João Cotrim começou, com justificada ironia por aquele formato ter sido ideia sua, a desejar que o primeiro debate para as eleições europeias entre os candidatos do PS, AD, IL e Livre não fosse muito aborrecido. Foi só um pouco. E ainda bem.
Quem assistiu ao debate na SIC esta segunda-feira assistiu a uma versão próxima da realidade do que é a política europeia. À volta da mesa estavam os principais quatro partidos que negoceiam entre si no Parlamento Europeu as propostas que a Comissão Europeia apresenta. E, no essencial, os mesmos que também as discutem no Conselho, quando estão reunidos os diferentes ministros de cada Estado membro. Se juntarmos os Conservadores e Reformistas, de onde vem Giorgia Meloni e Petr Fiala, da República Checa, a fotografia fica completa. Falta Órban, que não se senta com mais ninguém. E se fosse há uns anos, quando o Syriza de Tsirpas governava em Atenas, faltaria a Esquerda Unitária, onde estão Bloco de Esquerda e PCP. Não por acaso, nessa época, depois da saída de Varoufakis do governo, falou-se em o Syriza se juntar aos socialistas europeus.

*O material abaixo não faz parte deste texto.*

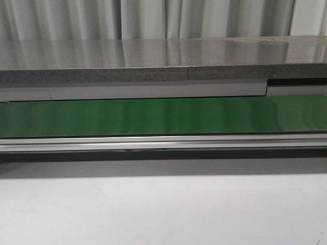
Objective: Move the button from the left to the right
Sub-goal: 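Lift the button and place it on the conveyor belt end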
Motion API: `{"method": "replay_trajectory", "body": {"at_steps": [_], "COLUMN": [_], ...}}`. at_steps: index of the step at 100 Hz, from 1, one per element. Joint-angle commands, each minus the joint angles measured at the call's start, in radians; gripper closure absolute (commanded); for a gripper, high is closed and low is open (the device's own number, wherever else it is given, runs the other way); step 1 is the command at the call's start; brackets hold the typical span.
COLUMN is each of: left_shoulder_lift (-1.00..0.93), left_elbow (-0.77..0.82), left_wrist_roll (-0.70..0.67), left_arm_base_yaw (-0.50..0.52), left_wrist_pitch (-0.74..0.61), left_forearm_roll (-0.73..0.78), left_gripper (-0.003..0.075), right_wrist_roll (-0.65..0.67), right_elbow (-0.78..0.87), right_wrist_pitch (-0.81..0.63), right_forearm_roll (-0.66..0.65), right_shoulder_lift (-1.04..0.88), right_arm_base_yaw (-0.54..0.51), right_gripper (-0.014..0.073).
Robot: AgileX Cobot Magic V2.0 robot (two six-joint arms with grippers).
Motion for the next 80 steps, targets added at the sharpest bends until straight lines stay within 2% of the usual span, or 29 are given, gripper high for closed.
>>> {"method": "replay_trajectory", "body": {"at_steps": [1,20,39,53,63,75,80], "left_shoulder_lift": [-0.110,-0.191,-0.182,-0.163,-0.159,-0.159,-0.159], "left_elbow": [-0.023,-0.023,-0.023,-0.023,-0.023,-0.023,-0.023], "left_wrist_roll": [0.000,0.037,0.063,0.063,0.063,0.063,0.063], "left_arm_base_yaw": [-0.013,-0.112,-0.242,-0.289,-0.301,-0.303,-0.303], "left_wrist_pitch": [-0.031,-0.029,0.003,0.009,0.017,0.024,0.026], "left_forearm_roll": [-0.035,-0.055,-0.055,-0.055,-0.055,-0.055,-0.055], "left_gripper": [0.0552,0.0552,0.0552,0.0532,0.0427,0.0199,0.0136], "right_wrist_roll": [-0.001,-0.001,-0.001,-0.001,-0.001,-0.001,-0.001], "right_elbow": [-0.015,-0.015,-0.015,-0.015,-0.015,-0.015,-0.015], "right_wrist_pitch": [-0.083,-0.083,-0.083,-0.083,-0.083,-0.083,-0.083], "right_forearm_roll": [-0.005,-0.005,-0.005,-0.005,-0.005,-0.005,-0.005], "right_shoulder_lift": [-0.020,-0.020,-0.020,-0.020,-0.020,-0.020,-0.020], "right_arm_base_yaw": [-0.001,-0.001,-0.001,-0.001,-0.001,-0.001,-0.001], "right_gripper": [0.0660,0.0660,0.0660,0.0660,0.0660,0.0660,0.0660]}}
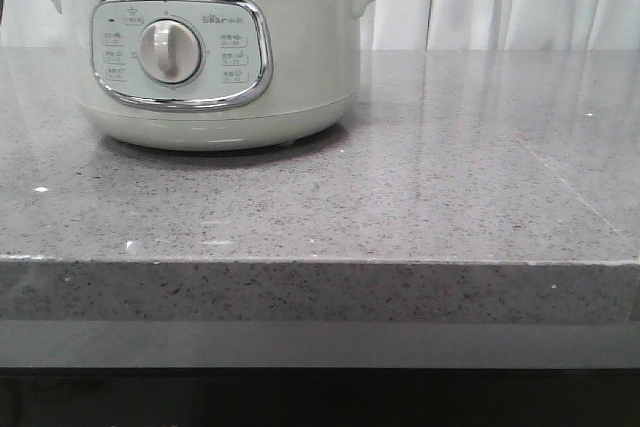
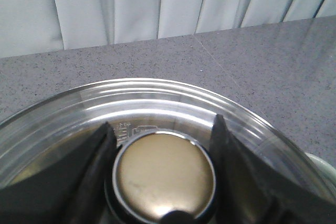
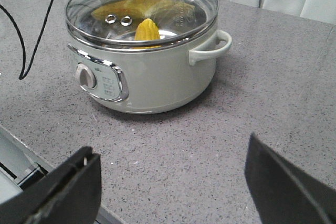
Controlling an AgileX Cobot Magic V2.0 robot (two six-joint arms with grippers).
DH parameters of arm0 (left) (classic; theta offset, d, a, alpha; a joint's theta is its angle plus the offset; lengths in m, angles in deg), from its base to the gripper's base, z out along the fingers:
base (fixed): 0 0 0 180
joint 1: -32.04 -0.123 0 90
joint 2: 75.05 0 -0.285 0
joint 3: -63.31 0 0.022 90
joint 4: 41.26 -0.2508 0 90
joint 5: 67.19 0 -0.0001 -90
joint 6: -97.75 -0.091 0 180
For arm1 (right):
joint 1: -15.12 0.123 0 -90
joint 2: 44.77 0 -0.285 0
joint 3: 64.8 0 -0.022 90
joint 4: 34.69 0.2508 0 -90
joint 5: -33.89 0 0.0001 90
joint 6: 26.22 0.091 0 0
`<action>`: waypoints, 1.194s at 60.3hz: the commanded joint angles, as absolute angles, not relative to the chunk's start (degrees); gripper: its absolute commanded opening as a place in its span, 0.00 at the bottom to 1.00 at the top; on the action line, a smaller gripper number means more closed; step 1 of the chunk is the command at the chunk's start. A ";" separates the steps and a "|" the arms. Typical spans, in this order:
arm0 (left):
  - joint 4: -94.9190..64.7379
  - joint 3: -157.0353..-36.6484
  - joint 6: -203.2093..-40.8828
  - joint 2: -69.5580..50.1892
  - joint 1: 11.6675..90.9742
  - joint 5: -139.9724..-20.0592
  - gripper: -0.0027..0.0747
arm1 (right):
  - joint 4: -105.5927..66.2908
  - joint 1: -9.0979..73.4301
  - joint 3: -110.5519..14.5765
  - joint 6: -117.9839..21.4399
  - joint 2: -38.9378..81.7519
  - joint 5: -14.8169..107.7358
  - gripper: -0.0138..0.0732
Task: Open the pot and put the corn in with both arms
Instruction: 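Lower the glass lid back onto the pot with the left gripper, then release the lid knob and raise the left gripper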
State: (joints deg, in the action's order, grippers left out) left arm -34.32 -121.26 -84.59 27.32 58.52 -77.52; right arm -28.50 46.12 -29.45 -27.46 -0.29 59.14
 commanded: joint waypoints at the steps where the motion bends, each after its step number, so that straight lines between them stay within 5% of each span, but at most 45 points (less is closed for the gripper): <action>1: -34.21 -124.04 -84.16 24.12 58.86 -71.15 0.33 | -28.27 45.89 -31.05 -27.77 -0.46 54.55 0.83; 34: -34.21 -124.04 -84.16 24.12 58.86 -74.88 0.34 | -28.27 45.89 -31.05 -27.77 -0.46 54.55 0.83; 49: -34.21 -124.04 -84.16 24.12 58.86 -74.63 0.69 | -28.27 45.89 -31.05 -27.77 -0.46 54.55 0.83; 72: -37.20 -124.04 -84.16 12.38 58.86 -87.11 0.70 | -28.27 45.89 -31.05 -27.77 -0.46 54.55 0.83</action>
State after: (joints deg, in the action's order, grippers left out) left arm -35.93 -121.83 -84.43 18.27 58.52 -85.81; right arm -28.50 46.12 -29.45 -27.46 -0.29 59.14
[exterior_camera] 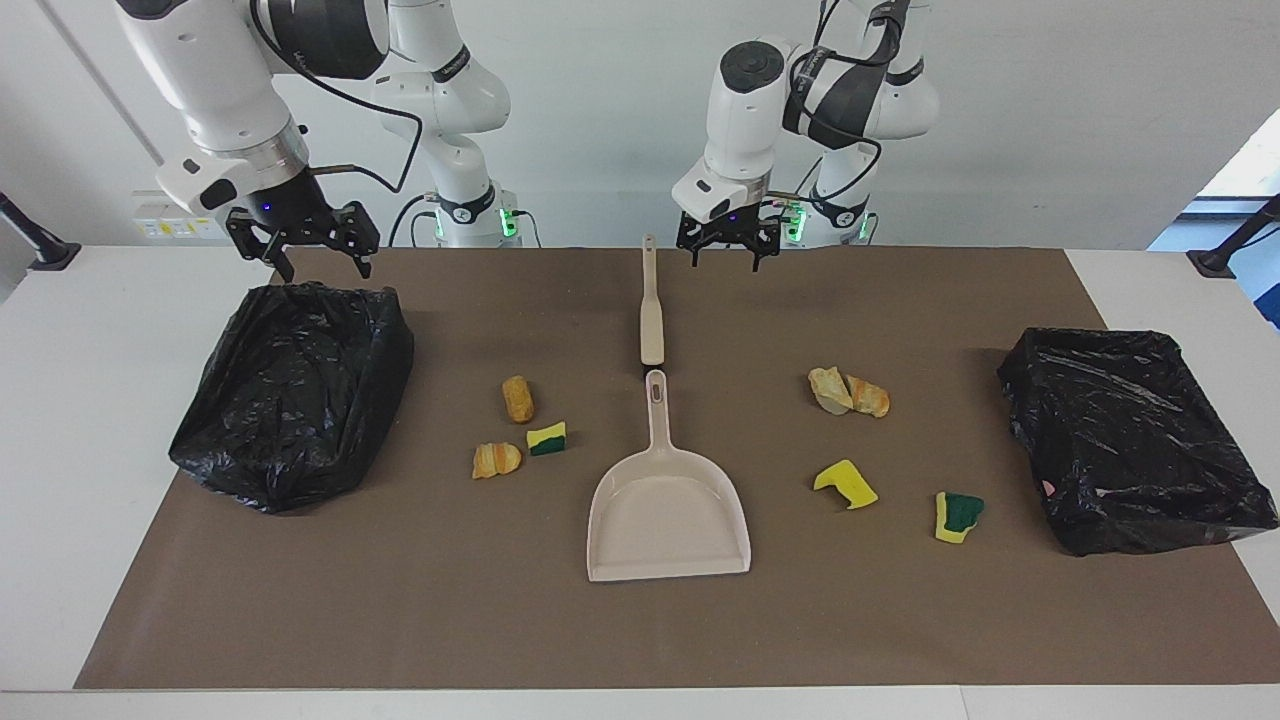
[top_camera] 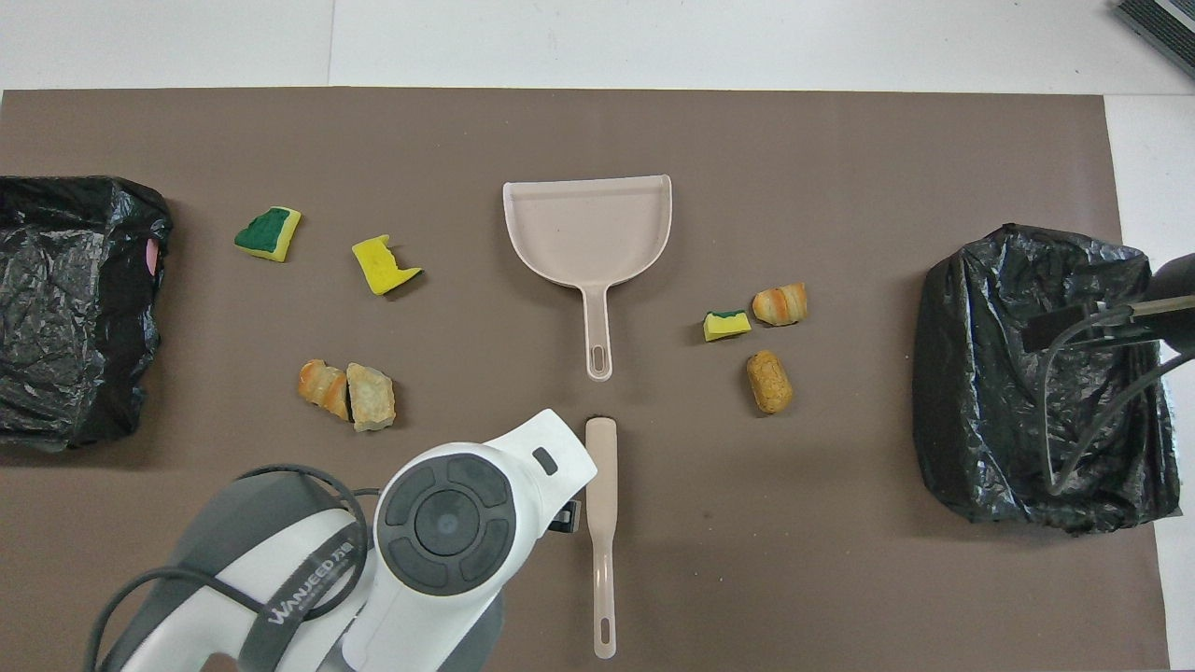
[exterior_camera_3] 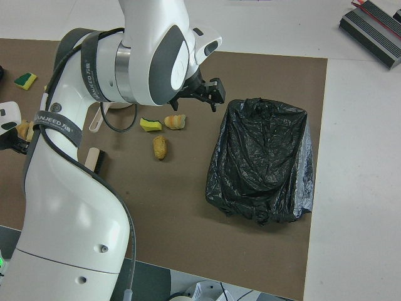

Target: Sweep and dump trash in bin

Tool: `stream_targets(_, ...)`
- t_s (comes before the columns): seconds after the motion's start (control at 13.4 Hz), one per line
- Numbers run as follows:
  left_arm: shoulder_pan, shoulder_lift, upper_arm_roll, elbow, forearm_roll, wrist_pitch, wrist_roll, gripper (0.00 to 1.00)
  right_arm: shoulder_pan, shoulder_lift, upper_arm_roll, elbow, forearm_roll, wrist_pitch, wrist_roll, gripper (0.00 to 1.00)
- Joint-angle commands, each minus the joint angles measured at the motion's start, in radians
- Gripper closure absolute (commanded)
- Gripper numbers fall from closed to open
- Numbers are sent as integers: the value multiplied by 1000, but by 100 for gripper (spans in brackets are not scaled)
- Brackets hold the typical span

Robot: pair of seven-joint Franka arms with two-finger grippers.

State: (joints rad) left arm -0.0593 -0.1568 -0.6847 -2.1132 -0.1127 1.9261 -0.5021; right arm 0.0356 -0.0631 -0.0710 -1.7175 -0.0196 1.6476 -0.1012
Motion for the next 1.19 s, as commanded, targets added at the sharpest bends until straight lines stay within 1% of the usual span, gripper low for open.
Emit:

O que isto quer dizer, e que o debate mostrou, é que a política europeia é o resultado de convicções, negociações, compromissos e cedências entre opções diferentes mas não irreconciliáveis. Aquilo a que se assistiu no debate, mas não na maioria dos comentários seguintes nas televisões, jornais e sobretudo redes sociais, foi uma memória quase perdida de quando a política não era tão polarizada. E de como é possível não ser, continuando a ser sobre políticas e entre alternativas.
Marta Temido, Sebastião Bugalho, João Cotrim e Francisco Paupério não pensam as mesmas coisas. Nem coisas muito parecidas. Mas pensam coisas compatíveis e, sobretudo, compatibilizáveis. Sobre migrações, impostos, fundos e orçamento da União Europeia, alargamento e fases de integração, mutualização da dívida, alterações climáticas, defesa e a NATO, um eleitor não fica sem escolhas por causa do que os aproxima, fica sem soluções impossíveis por causa do que não os afasta. Daqui a cinco anos, aqueles quatro eventualmente dirão que as regras europeias poderiam ser muito melhores se tivessem sido exactamente como eles as queriam. E mais de metade dos eleitores, de diferentes metades de cada vez, sabem que se não fosse assim as regras europeias seriam muitas vezes menos aceitáveis para si.
O que se decide em Bruxelas é o resultado do que a Comissão Europeia propõe, depois de ter ouvido deputados, governos, e muitas partes interessadas, e os governos e deputados europeus negoceiam e finalmente acordam. E depois têm de ser aplicadas em 27 realidades diferentes. Nada disto se consegue com trocas de insultos, acusações de carácter, insinuações de que o outro é pérfido ou posições irredutíveis.
No fim do debate, lá em casa havia quem tivesse adormecido. Não é grave. A Democracia está bem quando um eleitor decidido quanto ao seu voto acha que num debate entre partidos concorrentes não há ameaças existenciais. E depois irá votar, para que o equilíbrio do prato da balança se faça mais para um ou outro lado. Mas sem correr o risco de virar.